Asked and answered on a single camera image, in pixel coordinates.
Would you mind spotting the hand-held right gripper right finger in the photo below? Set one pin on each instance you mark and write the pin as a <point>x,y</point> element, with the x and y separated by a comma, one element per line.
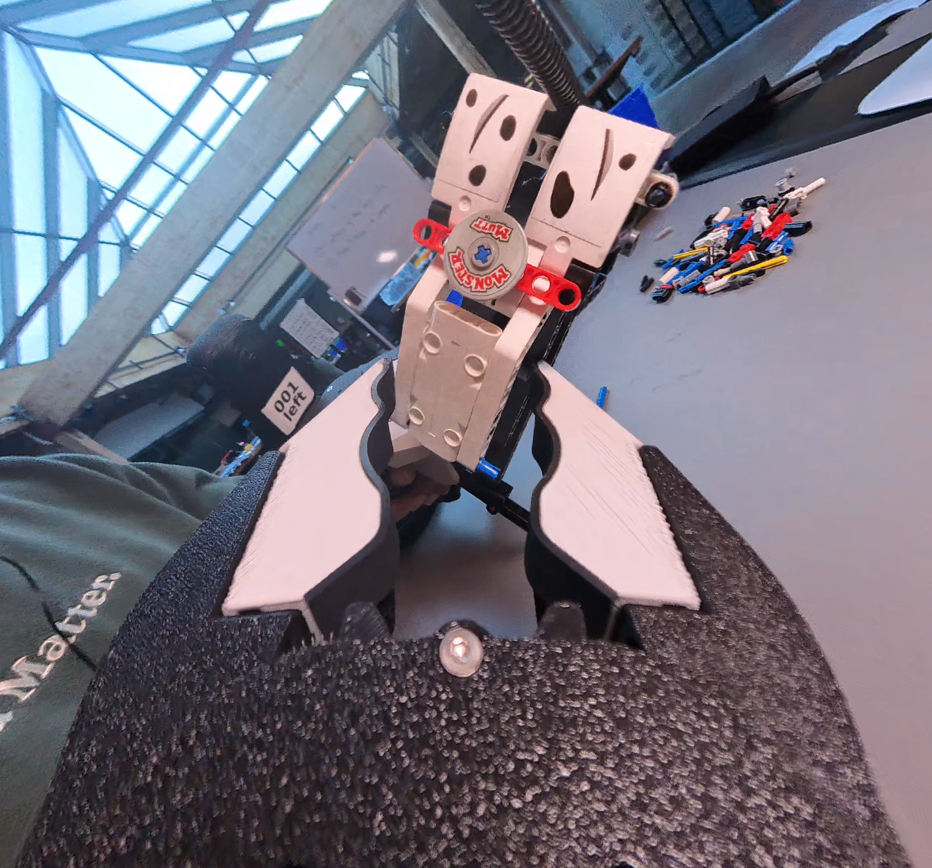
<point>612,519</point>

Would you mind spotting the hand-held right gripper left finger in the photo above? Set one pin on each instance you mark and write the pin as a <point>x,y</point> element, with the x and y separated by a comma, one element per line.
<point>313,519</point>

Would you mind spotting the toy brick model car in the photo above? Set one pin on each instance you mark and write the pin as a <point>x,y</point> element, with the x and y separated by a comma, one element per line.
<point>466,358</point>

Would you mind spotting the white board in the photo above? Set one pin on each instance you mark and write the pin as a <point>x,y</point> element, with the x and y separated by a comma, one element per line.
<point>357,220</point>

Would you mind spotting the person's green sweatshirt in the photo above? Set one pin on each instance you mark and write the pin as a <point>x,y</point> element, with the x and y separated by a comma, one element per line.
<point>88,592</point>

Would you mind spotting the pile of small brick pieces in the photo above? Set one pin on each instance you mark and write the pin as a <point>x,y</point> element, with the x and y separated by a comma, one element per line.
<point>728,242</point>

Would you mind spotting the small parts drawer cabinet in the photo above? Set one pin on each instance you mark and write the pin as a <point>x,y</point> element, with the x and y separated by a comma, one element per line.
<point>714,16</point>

=-=-=-=-=

> [REQUIREMENT] Using the data above, print only the lines starting at the one with "Would you mind spotting the hand-held right gripper right" and ending at the one with "<point>313,519</point>", exactly as they stand, minus the pictures.

> [ANSWER SECTION]
Would you mind spotting the hand-held right gripper right finger in the photo below? Set one pin on each instance you mark and write the pin as a <point>x,y</point> element, with the x and y separated by a comma, one element per line.
<point>612,519</point>

Would you mind spotting the hand-held right gripper left finger in the photo above? Set one pin on each instance you mark and write the pin as a <point>x,y</point> element, with the x and y separated by a comma, one element per line.
<point>313,519</point>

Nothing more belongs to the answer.